Hazelcast Jet realizes fault tolerant stateful streaming computations with a new snapshotting mechanism. The new mechanism takes a snapshot of the state of a running streaming job at regular intervals. A snapshot contains a consistent view of the state of all processors at some point in time. In case of a node failure, the coordinator stops the current execution and restarts the job with the latest successful snapshot. When a job is restarted from a snapshot, the nodes recover processor state efficiently from local memory. The processors are initialized with the state recovered from the snapshot and the input streams are rolled back. The snapshotting feature is an efficient implementation of Lamport and Chandy’s “Distributed Snapshots: Determining Global States of a Distributed System” paper.

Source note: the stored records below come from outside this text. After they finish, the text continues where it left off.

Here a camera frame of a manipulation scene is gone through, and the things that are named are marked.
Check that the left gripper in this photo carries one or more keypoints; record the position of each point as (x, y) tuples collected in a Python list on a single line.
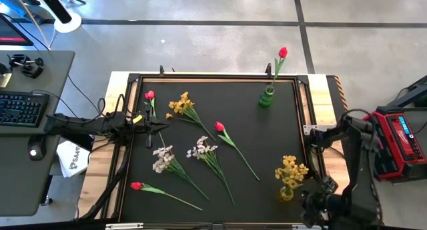
[(140, 126)]

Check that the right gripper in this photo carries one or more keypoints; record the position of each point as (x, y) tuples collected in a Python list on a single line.
[(325, 203)]

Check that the yellow glass vase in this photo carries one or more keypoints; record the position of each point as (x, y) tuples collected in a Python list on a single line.
[(286, 196)]

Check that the yellow artificial flower bunch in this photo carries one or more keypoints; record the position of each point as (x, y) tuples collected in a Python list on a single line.
[(290, 171), (181, 105)]

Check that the red artificial tulip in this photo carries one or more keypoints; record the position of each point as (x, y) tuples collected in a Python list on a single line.
[(136, 186), (149, 95), (219, 126), (283, 52)]

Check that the white artificial flower bunch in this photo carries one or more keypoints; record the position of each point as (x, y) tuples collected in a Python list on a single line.
[(161, 160), (201, 150)]

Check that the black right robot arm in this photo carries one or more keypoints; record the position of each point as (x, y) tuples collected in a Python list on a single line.
[(357, 176)]

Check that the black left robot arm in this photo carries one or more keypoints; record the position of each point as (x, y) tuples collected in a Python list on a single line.
[(83, 125)]

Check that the green glass vase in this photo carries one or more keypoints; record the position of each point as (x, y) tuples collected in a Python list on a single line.
[(266, 100)]

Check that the silver mounting plate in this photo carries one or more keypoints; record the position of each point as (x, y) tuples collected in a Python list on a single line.
[(308, 129)]

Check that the black table mat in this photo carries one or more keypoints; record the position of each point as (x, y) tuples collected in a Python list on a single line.
[(273, 136)]

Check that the white printed paper bag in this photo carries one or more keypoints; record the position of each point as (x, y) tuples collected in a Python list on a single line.
[(71, 160)]

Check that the hazard-striped black floor mat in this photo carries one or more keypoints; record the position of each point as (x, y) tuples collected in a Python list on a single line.
[(335, 90)]

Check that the black computer mouse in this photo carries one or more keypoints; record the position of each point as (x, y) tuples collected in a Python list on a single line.
[(36, 148)]

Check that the white round stand base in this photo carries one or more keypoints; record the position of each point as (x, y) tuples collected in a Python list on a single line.
[(75, 25)]

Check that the black computer keyboard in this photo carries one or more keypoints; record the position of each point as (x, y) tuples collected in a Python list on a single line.
[(23, 108)]

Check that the grey desk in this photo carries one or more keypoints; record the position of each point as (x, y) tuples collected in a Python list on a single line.
[(20, 176)]

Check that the black equipment stand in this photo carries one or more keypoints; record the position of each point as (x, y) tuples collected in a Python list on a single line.
[(413, 91)]

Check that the black stand column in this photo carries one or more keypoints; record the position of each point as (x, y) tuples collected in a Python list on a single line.
[(55, 6)]

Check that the black desk monitor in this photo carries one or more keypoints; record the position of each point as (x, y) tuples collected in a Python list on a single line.
[(11, 31)]

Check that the black aluminium table frame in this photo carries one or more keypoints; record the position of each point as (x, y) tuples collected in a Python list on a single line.
[(133, 78)]

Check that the black frame clamp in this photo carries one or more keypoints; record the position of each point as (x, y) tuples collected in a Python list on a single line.
[(161, 70), (269, 70)]

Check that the black clamp mount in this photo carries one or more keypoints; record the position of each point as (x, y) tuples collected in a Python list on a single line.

New methods were added to the Processor API for snapshotting. Upon a snapshot persistence call, a processor passes its internal state to the engine as key-value objects. Then, the processor state is put into internal IMap data structures as part of the snapshot. The new fault tolerance mechanism provides a choice between, none, exactly-once and at-least-once semantics for event processing. Source and sink processors must cooperate with the snapshotting mechanism in order to achieve the exactly-once semantics.
The 0.5 release of Hazelcast Jet opens new doors for highly available and fault tolerant streaming systems. Hazelcast Jet does not depend on any other external storage system for high availability and snapshotting. Additionally, in-memory snapshots pave the way for minimally disruptive snapshotting and fast recovery after failures. For the next release, we will be working on improvements and optimizations in the snapshotting mechanism.